Ieri a Cannes i riflettori non erano puntati solo sui lungometraggi in concorso, ma anche sul debutto alla regia di kristen stewart con il suo “Come Swim”. L’attrice racconta il suo debutto alla regia come una sorta di liberazione: “Avevo questo pensiero in testa da quattro anni, solo dopo molto tempo mi sono accorta che l’unico modo per andare avanti era scriverlo e raccontarlo”.

Kristen Stewart regista: "Racconto me stessa"

L’attrice spesso sulle copertine dei giornali per le sue, vere o presunte, storie d’amore ha in realtà un curriculum di tutto rispetto: basti pensare che lo scorso anno è stata sulla croisette come protagonista del film d’apertura “Café Society” di Woody Allen, ma non solo ha collaborato con altri registi importanti come, Sean Penn (Into The Wild), David Fincher (Panic Room) e non ultimo Olivier Assayas con il quale a lavorato ben de volte per “Sils Maria” e “Personal Shopper” che troverete ancora nelle sale italiane.

La poliedrica attrice si è raccontata all’Hollywood Reporter parlando del suo lavoro da regista e di attrice segnando una differenza netta tra i due ruoli: “Quando vengo intervistata come attrice cerco di raccontare il pensiero di qualcun altro e questo mi reca sempre un po’ di disagio, infondo quando reciti sei una microscopica parte di qualcosa di più grande e complesso e non sai mai se quello che dici è quello che vorrebbe davvero il regista; ora invece mi sento libera di rispondere a tutte le domande che volete perché parlo per me stessa. È una bella sensazione”

Un dittico tra sogno e realtà

Il cortometraggio “Come Swim”, presentato in esclusiva allo scorso Sundance Film Festival, racconta in due parti la storia di un uomo e dei suoi diversi livelli di sofferenza, in una narrazione che ricorda per certi versi Terrence Malik con immagini viscerali e metaforica raccontate da una profonda voce fuori campo, che per “Come Swim” è la stessa Stewart.

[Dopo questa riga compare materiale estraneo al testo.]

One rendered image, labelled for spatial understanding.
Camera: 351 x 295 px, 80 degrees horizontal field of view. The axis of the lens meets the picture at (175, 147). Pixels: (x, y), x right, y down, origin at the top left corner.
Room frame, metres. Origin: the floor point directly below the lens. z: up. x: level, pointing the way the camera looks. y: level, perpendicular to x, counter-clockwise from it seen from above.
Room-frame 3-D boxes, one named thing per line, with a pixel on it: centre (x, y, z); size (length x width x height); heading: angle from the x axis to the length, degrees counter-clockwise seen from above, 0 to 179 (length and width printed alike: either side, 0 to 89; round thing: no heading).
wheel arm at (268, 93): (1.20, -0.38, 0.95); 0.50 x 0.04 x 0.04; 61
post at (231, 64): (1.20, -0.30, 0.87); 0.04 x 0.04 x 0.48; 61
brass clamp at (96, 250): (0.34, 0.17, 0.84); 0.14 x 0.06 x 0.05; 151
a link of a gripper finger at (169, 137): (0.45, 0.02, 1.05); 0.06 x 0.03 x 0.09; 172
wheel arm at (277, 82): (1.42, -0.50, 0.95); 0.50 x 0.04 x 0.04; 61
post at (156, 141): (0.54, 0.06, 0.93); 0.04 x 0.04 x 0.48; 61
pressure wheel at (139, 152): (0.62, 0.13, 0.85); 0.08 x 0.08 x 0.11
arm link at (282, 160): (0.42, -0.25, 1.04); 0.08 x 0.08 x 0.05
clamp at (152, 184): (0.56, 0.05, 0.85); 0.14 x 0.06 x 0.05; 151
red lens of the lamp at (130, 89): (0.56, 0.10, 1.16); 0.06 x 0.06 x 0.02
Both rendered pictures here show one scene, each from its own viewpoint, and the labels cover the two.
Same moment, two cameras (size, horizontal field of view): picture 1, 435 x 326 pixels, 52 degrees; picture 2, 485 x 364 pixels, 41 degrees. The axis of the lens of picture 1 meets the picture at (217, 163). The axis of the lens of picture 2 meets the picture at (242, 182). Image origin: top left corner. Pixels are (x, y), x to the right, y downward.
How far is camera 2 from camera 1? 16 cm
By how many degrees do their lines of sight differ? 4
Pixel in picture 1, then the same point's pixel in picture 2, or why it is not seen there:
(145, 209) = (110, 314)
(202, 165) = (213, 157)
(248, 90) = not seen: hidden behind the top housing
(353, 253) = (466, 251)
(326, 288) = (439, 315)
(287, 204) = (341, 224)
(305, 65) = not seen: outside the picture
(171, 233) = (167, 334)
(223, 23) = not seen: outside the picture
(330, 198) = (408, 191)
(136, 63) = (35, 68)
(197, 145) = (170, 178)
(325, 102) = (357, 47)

“Il modo in cui ognuno di noi ingrandisce la propria sofferenza è qualcosa che mi ha sempre affascinato, qualsiasi cosa vista da lontano sembra insolita e a volte banale, ma quando ci sei dentro è come se si fosse in una graphic novel” ha spiegato l’attrice e regista.

Il protagonista Josh Kaye, che debutta proprio in questo film mostra perfettamente questo dualismo di sentimenti tra mente e corpo: “L’idea di un uomo che si addormenta in acqua è un pensiero che accompagna da molto tempo, ho pensato ‘perché mai un uomo dovrebbe farlo?’, per me questo rappresenta un insieme tra soddisfazione ed isolamento che anche se non può durare in eterno da una sorta di libertà assoluta”.

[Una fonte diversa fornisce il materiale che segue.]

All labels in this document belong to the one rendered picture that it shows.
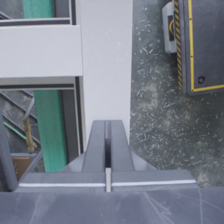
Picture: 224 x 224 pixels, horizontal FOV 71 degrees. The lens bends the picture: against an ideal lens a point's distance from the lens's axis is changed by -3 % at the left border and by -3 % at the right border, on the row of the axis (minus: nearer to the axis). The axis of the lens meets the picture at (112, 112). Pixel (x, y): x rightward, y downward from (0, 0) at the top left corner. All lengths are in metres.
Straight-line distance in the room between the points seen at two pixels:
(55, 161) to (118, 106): 0.16
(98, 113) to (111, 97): 0.02
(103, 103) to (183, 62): 0.71
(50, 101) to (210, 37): 0.79
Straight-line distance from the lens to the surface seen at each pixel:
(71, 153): 0.27
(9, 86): 0.24
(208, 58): 0.90
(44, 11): 0.24
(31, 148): 1.04
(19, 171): 1.11
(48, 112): 0.24
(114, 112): 0.15
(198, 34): 0.87
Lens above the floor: 1.08
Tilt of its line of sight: 73 degrees down
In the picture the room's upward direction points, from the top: 174 degrees clockwise
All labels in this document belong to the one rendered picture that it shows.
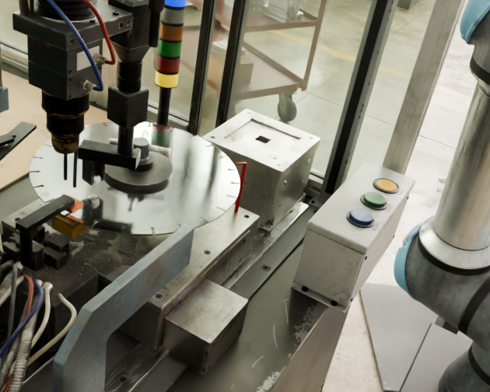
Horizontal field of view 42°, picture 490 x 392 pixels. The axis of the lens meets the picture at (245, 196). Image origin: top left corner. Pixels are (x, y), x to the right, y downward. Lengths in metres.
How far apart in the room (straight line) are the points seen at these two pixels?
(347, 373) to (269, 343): 1.06
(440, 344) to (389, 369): 0.98
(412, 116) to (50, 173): 0.68
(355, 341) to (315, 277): 1.09
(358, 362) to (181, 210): 1.29
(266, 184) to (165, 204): 0.31
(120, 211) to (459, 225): 0.48
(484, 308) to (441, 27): 0.51
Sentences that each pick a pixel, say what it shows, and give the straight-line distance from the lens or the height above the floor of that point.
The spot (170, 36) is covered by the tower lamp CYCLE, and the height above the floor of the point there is 1.07.
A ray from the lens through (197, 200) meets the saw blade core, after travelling 0.98.
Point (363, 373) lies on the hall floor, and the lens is 2.12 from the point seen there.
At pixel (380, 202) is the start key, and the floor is 0.91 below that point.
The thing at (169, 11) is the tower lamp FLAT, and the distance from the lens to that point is 1.22.
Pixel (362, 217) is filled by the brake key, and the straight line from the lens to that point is 1.10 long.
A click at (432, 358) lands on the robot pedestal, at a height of 0.75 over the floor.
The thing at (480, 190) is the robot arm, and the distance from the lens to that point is 0.88.
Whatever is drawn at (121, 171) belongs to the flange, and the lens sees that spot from 1.01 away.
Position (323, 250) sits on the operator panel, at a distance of 1.09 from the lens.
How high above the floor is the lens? 1.50
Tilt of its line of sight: 33 degrees down
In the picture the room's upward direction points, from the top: 11 degrees clockwise
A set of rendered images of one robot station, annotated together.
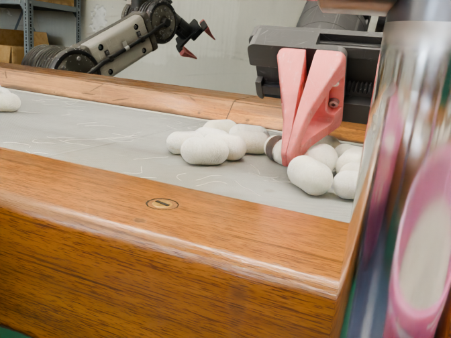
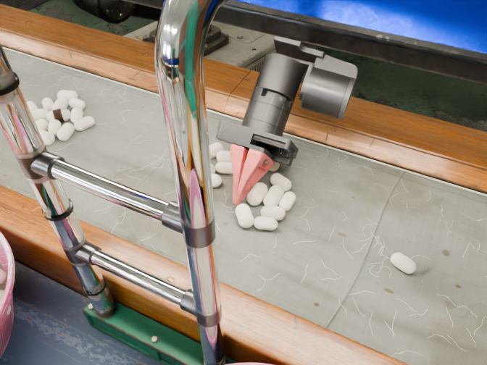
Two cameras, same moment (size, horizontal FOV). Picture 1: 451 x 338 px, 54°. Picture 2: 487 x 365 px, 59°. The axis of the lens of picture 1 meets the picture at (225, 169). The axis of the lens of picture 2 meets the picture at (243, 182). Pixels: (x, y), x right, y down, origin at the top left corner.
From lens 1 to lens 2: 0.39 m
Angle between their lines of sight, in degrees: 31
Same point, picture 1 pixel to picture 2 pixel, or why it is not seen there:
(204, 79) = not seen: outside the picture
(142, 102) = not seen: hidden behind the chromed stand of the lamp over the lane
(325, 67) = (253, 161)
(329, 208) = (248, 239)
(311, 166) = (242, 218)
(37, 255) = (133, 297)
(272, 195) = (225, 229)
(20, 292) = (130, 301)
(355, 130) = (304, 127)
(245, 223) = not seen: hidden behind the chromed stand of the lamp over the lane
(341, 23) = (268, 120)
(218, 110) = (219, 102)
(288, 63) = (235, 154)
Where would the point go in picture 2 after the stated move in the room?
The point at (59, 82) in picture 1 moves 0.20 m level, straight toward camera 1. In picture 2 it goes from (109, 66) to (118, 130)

Questa idea l’attrice l’ha rappresentata in diversi modi prima che in forma di cortometraggio, dalla scrittura di una poesia, che poi è la stessa che l’attrice legge nel film, alla creazione di quadri: “Perché ho voluto complicarmi la vita con un progetto così complicato? Non lo so forse sono masochista” ha scherzato la Stewart.

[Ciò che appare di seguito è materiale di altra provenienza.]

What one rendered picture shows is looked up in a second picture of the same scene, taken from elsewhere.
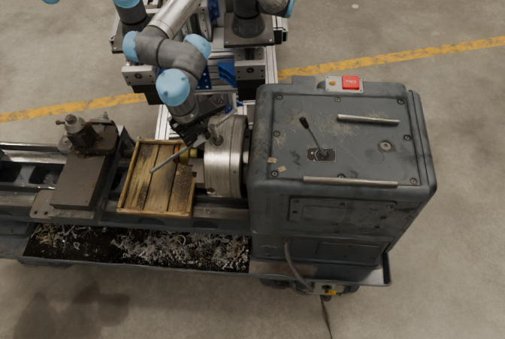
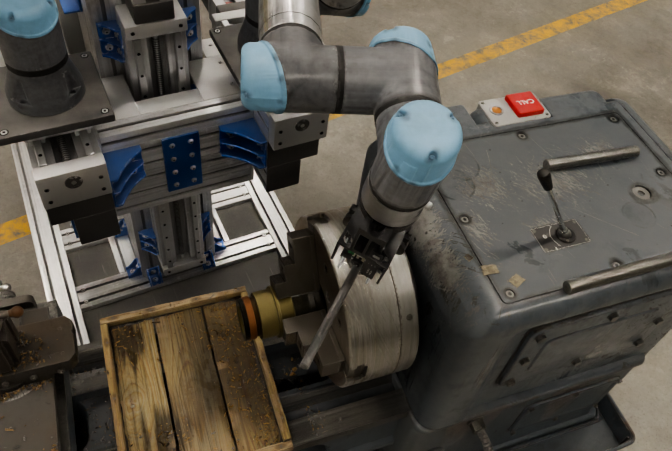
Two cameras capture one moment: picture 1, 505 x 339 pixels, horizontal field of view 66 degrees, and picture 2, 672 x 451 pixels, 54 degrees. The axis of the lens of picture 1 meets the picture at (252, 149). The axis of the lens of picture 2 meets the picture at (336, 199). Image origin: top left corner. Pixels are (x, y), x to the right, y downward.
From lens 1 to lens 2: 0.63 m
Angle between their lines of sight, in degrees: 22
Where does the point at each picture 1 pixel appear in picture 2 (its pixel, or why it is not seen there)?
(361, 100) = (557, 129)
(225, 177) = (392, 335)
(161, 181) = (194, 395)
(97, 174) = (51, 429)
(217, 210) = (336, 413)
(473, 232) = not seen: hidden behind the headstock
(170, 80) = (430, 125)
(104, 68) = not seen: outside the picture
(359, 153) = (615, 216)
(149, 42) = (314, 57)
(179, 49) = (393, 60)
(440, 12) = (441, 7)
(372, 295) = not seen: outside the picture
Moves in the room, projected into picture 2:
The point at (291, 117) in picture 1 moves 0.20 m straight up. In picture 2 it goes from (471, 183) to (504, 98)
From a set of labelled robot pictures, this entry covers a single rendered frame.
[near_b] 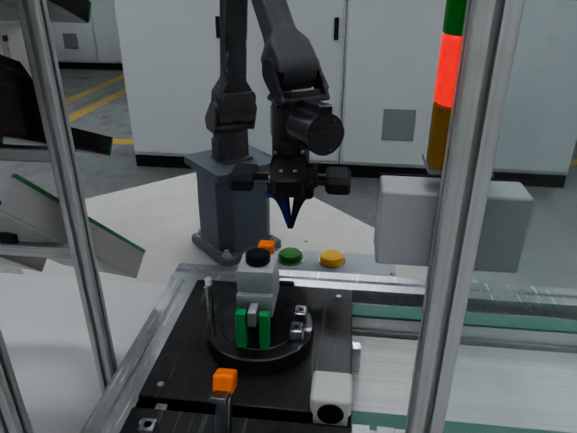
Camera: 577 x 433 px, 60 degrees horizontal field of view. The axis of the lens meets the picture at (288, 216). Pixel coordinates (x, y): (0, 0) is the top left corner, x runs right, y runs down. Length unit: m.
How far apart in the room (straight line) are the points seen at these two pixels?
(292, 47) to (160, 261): 0.55
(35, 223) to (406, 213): 0.39
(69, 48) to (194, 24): 5.25
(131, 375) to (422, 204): 0.42
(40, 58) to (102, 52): 8.02
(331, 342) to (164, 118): 3.38
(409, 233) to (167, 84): 3.50
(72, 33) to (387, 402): 8.33
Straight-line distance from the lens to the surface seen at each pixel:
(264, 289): 0.60
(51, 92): 0.56
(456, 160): 0.38
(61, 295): 1.03
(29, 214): 0.60
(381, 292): 0.79
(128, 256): 0.76
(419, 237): 0.44
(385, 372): 0.72
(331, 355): 0.65
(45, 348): 0.92
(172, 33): 3.79
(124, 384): 0.66
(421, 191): 0.43
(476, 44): 0.37
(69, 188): 0.59
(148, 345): 0.72
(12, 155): 0.62
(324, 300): 0.75
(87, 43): 8.66
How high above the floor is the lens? 1.40
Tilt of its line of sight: 26 degrees down
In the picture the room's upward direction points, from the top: straight up
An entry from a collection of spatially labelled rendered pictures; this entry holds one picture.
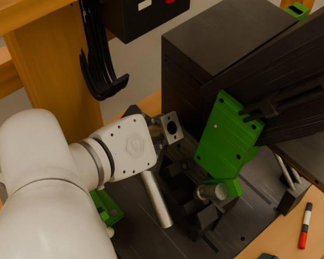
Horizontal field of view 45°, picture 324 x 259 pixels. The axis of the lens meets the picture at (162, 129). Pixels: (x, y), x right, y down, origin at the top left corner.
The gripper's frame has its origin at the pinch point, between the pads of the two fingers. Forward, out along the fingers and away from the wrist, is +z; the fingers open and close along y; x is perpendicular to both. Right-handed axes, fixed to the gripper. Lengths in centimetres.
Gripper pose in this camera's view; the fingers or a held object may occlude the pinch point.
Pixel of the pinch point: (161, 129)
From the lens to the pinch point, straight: 76.4
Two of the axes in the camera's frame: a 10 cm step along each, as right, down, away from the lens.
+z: 7.0, -3.3, 6.4
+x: -6.5, 0.7, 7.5
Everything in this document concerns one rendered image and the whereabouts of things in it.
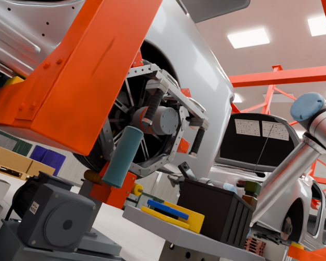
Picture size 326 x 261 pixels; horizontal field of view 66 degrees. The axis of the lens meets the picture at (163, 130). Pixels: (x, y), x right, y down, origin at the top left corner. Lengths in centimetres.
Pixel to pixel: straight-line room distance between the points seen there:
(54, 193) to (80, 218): 12
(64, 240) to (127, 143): 43
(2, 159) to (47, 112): 469
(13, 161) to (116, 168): 440
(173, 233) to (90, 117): 36
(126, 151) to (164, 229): 60
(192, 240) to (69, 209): 46
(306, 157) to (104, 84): 81
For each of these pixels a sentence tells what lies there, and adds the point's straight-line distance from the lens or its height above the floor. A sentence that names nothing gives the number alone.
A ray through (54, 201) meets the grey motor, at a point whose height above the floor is 37.
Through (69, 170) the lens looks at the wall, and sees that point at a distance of 1136.
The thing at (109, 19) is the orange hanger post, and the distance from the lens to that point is 75.
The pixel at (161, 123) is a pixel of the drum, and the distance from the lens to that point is 115.
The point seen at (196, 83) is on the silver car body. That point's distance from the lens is 182.
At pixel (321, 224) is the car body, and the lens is 554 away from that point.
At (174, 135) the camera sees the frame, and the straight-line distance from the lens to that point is 149.
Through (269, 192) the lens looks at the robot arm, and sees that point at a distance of 115.
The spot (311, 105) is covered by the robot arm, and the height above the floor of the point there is 97.
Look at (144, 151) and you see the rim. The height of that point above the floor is 72.
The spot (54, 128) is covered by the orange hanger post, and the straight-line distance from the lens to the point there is 64.
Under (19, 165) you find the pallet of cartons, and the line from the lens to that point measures 544.
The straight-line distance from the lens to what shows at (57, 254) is 121.
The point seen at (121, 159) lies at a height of 59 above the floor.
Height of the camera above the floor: 47
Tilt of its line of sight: 16 degrees up
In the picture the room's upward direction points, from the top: 22 degrees clockwise
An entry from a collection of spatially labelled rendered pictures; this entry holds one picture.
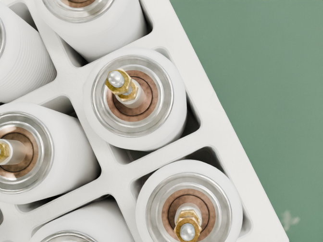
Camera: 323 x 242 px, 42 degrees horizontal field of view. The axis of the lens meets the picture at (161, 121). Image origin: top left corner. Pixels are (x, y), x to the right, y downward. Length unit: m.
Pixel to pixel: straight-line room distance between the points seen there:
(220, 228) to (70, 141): 0.16
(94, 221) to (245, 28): 0.39
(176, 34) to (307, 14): 0.27
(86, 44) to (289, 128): 0.34
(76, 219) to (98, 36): 0.17
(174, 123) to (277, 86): 0.29
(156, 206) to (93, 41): 0.17
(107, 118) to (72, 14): 0.10
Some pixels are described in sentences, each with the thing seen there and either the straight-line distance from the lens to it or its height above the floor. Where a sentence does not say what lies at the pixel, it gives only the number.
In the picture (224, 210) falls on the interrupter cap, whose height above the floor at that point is 0.25.
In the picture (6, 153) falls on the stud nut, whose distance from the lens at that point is 0.37.
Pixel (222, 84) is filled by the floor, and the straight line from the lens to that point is 0.64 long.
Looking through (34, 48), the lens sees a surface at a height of 0.20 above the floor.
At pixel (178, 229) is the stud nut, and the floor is 0.33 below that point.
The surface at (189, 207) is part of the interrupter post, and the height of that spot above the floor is 0.28.
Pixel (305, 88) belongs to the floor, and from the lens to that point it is 0.66.
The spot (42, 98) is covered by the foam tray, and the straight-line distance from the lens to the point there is 0.48.
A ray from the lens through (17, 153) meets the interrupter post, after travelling 0.39.
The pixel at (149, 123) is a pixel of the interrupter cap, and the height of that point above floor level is 0.25.
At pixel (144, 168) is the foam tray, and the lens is 0.45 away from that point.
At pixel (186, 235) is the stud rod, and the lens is 0.29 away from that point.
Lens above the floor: 0.63
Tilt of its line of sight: 84 degrees down

Nonostante il film non fosse una prima assoluta l’attrice, nel presentarlo ieri in sala, non ha nascosto una certa emozione ringraziando gli organizzatori della kermesse francese e non prolungandosi molto in spiegazioni ha concluso con un “That’s do it! Let’s watch the movie” (“Facciamolo! Guardiamo il film”).

Il suo lavoro sul grande schermi si districa in diversi stili di recitazione dal commerciale al più indipendente senza mai sbagliare un colpo la Stewart è una delle attrici più promettenti del panorama internazionale e non è detto che dopo questo suo cortometraggio non voglia cimentarsi in qualcosa di più lungo.